Claims 22 and 23 are rejected under 35 U.S.C. 112(a) or 35 U.S.C. 112 (pre-AIA ), first paragraph, as failing to comply with the written description requirement. The claim(s) contains subject matter which was not described in the specification in such a way as to reasonably convey to one skilled in the relevant art that the inventor or a joint inventor, or for applications subject to pre-AIA 35 U.S.C. 112, the inventor(s), at the time the application was filed, had possession of the claimed invention. This is a written description rejection.
MPEP 2163.II.A.3.(a).i) states, “Whether the specification shows that applicant was in possession of the claimed invention is not a single, simple determination, but rather is a factual determination reached by considering a number of factors. Factors to be considered in determining whether there is sufficient evidence of possession include the level of skill and knowledge in the art, partial structure, physical and/or chemical properties, functional characteristics alone or coupled with a known or disclosed correlation between structure and function, and the method of making the claimed invention”.

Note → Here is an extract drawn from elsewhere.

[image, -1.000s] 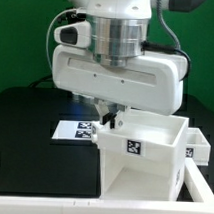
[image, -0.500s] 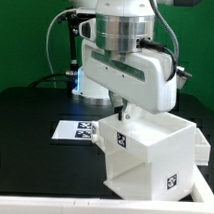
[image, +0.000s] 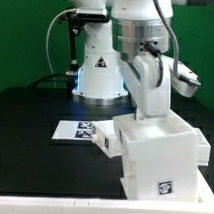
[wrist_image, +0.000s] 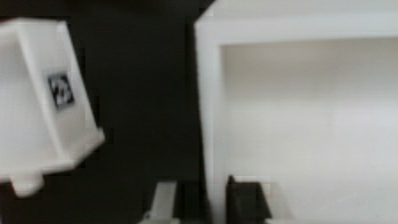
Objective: Assemble drawer
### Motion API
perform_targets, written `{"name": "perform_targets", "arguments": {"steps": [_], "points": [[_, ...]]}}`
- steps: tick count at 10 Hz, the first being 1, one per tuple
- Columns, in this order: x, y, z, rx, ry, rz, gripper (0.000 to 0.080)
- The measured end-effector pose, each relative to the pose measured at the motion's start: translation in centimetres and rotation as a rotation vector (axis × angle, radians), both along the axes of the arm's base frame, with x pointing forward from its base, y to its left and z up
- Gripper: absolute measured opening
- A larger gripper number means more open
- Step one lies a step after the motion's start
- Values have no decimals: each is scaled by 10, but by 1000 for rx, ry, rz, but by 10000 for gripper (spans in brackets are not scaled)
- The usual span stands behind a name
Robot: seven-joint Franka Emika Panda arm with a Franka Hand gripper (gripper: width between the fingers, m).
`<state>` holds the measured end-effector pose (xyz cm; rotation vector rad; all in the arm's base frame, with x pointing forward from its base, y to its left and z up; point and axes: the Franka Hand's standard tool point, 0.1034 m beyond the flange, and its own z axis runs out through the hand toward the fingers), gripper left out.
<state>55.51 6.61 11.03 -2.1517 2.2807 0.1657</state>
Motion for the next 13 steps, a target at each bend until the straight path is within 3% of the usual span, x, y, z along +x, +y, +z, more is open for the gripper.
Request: {"name": "perform_targets", "arguments": {"steps": [3, 5, 9, 13], "points": [[-6, 23, -3, -21, 29, -211, 39], [-8, 26, -1, -26, 55, -246, 40], [0, 27, 0, -33, 47, 30, 41], [0, 19, -1, -29, 6, 68, 41]]}}
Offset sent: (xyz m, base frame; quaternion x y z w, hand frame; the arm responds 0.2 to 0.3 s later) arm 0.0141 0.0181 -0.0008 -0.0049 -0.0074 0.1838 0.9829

For claims drawn to a genus, MPEP § 2163 states the written description requirement for a claimed genus may be satisfied through sufficient description of a representative number of species by actual reduction to practice, reduction to drawings, or by disclosure of relevant, identifying characteristics, i.e., structure or other physical and/or chemical properties, by functional characteristics coupled with a known or disclosed correlation between function and structure, or by a combination of such identifying characteristics, sufficient to show the applicant was in possession of the claimed genus. See Eli Lilly, 119 F.3d at 1568, 43 USPQ2d at 1406.
Nature of the invention: Broad. Since claim 22 and 23 depend from claim 1 it is presented here: Claim 1 recites a method of evaluating an editing system, introducing a plant polynucleotide comprising a target nucleic acid into a mammalian cell to provide a transgenic cell wherein introducing the plant polynucleotide into the mammalian cell comprises stably introducing the plant polynucleotide into the mammalian cell to provide the transgenic cell and wherein the transgenic cell is a stably transformed transgenic cell; contacting the plant polynucleotide in the transgenic cell with an editing system comprising a CRISPR-Cas effector protein and a guide nucleic acid comprising a spacer sequence that is complementary to the target nucleic acid and responsive to contacting the plant polynucleotide in the transgenic cell with the editing system, determining the presence or absence of a modification in the plant polynucleotide thereby evaluating the editing system.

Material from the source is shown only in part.